“Then you learn,” she says simply. “That’s what love’s for.”
Love. The word lands heavy and soft, like the first drop before rain.
By dusk, I’m already driving toward the lighthouse.
The road curls around the bay, the sky melting into golds and bruised purples. The water mirrors it all, endless and calm. My pulse isn’t calm. It’s a storm that’s been waiting for somewhere to land.
When I park, the light from her apartment window already sweeps across the horizon—steady, rhythmic, patient. Just like when the beam from the lighthouse guided sailors. The first time I saw that beam as a kid, I thought it was magic. Now I know better. It’s work. It’s care. It’s someone remembering to keep the light on for people who can’t yet see the shore.

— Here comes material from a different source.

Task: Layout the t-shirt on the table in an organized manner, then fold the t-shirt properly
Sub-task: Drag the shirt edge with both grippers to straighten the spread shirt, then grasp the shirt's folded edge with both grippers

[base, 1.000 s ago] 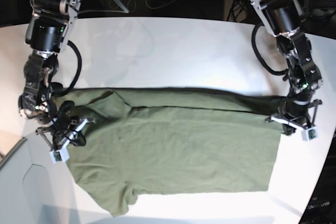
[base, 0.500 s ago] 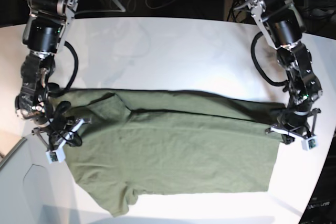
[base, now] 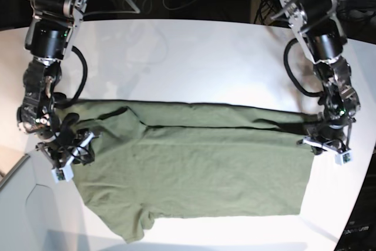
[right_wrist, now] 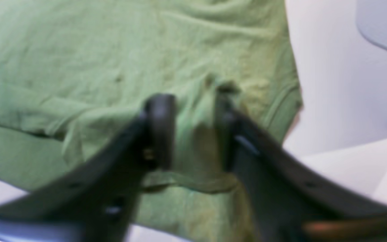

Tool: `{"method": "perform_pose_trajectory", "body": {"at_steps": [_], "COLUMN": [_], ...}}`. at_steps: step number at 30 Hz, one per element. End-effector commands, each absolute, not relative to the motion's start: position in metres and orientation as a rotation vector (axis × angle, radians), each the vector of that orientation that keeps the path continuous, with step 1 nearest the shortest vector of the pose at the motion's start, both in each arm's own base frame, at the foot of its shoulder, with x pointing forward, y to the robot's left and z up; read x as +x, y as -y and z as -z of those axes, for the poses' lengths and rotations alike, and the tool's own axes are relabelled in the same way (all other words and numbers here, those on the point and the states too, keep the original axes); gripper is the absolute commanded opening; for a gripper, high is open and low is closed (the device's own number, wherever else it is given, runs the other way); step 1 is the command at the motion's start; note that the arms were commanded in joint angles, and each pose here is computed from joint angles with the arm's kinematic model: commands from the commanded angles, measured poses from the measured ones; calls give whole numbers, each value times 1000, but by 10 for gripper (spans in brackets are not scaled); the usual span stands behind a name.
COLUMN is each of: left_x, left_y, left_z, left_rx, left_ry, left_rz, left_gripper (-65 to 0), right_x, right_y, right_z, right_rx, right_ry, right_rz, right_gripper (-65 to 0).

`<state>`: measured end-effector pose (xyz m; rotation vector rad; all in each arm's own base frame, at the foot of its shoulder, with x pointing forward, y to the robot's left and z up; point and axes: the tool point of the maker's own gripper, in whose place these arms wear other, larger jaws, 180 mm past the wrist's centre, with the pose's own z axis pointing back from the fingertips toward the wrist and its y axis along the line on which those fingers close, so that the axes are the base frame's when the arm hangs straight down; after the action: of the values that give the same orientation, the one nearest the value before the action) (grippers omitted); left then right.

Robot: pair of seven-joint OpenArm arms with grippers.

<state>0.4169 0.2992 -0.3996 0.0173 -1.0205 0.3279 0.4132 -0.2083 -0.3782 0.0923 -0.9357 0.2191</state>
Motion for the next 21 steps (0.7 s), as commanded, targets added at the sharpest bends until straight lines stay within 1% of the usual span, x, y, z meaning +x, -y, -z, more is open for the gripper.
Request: {"method": "perform_pose_trajectory", "body": {"at_steps": [1,3,4,5,7,11,17,21], "left_x": [432,434,435,436,437,434,393,383], "left_y": [-310,-315,-316,-317,-320,-320,-320,-314], "left_z": [379,376,373,370,366,370,417,438], "left_rx": [26,32,35,39,46,47,60,40], "left_ry": [1085,1091,1106,1120,1141,1133,1024,967], "left_rz": [-334,-338,-337,-337,-337,-338,-335,-348], "left_gripper": [-461,-380,-350,-318,-282,-275,-274,-274], "right_x": [426,426,424,420,413,405,381,371], "right_y": [215,217,221,224,226,227,226,226], "right_z": [357,356,356,361,367,376,379,382], "right_rx": [82,78,70,64,62,62,36,30], "right_ry": [1004,1005,1002,990,977,954,950,943], "right_rz": [-212,-210,-212,-211,-211,-211,-236,-244], "right_gripper": [-361,-298,-276,-262,-258,-258,-258,-258]}}
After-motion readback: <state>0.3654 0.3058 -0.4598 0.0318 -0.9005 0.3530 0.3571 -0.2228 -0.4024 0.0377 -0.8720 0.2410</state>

The door’s open. I knock anyway.
“Crew?” Her voice floats from the back room.
“Yeah.”
She appears in the doorway, hair loose, cheeks flushed from whatever she’s been doing. She’s barefoot, wearing an oversized gray sweater that hangs just off one shoulder. My heartbeat does something reckless.
“You hungry?” she asks.
“I’m always hungry.”
She tilts her head, nodding toward the small kitchen. “Good, because I cooked enough pasta for a small village.”
“Guess it’s your turn to feed the strays.”
Her smile curves slowly. “Dock?”
“Always.”
The dock hums beneath our feet, wood still warm from the day. The tide is low, gentle. The world smells like salt and garlic bread and the faint hint of rain carried in from somewhere far off. There is a small covered section off to the side, and she spreads a blanket, pours wine into mismatched mugs, and sits cross-legged, the sunset painting her in firelight.
I sit across from her, knees brushing hers. “You do this often?”
“Eat on docks with men who drive me crazy? Only on Thursdays.”
“Good. It’s Friday.”
Her laugh slips out before she can stop it. “You’re impossible.”
“Consistent.”
“Persistent,” she corrects.
“Accurate.”
She shakes her head, but her smile lingers. “You always do that.”
“What?”
“Make me laugh right when I’m trying to stay guarded.”
“Maybe that’s my defense mechanism.”
“Or your superpower.”
“Depends on the villain,” I say, and she laughs again, softer this time, like it’s just for me.
The food’s simple—pasta, vegetables, bread that crunches too loud—but it tastes better than any five-star meal I’ve ever had. Maybe it’s the company. Perhaps it’s the sound of her humming under her breath while she eats, or the way the wind catches the end of her hair and brushes it against my hand.